• WHAT NEEDS TO BE DONE: What is the count of lines in the listing below that hold the string "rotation"? Reply with that number alone.
------------------------------------
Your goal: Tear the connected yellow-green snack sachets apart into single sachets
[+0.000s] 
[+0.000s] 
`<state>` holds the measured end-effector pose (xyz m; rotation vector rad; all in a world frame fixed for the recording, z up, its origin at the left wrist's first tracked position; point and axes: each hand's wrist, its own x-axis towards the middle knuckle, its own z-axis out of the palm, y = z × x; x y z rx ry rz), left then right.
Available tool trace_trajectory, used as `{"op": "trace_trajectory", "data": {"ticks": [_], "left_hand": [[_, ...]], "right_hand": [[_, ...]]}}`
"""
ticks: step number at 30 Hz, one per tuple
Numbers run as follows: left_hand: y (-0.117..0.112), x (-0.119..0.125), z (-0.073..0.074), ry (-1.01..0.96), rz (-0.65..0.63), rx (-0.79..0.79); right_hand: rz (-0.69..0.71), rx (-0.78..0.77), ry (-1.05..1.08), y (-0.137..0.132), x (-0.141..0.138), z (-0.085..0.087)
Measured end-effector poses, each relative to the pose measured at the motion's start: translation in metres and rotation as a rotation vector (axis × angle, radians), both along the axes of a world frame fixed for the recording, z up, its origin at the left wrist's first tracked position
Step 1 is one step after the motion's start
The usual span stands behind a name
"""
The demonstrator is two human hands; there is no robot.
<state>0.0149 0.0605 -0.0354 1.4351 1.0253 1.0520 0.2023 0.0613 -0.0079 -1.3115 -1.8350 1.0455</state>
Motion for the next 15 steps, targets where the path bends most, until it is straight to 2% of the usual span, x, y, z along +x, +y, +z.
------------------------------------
• ANSWER: 2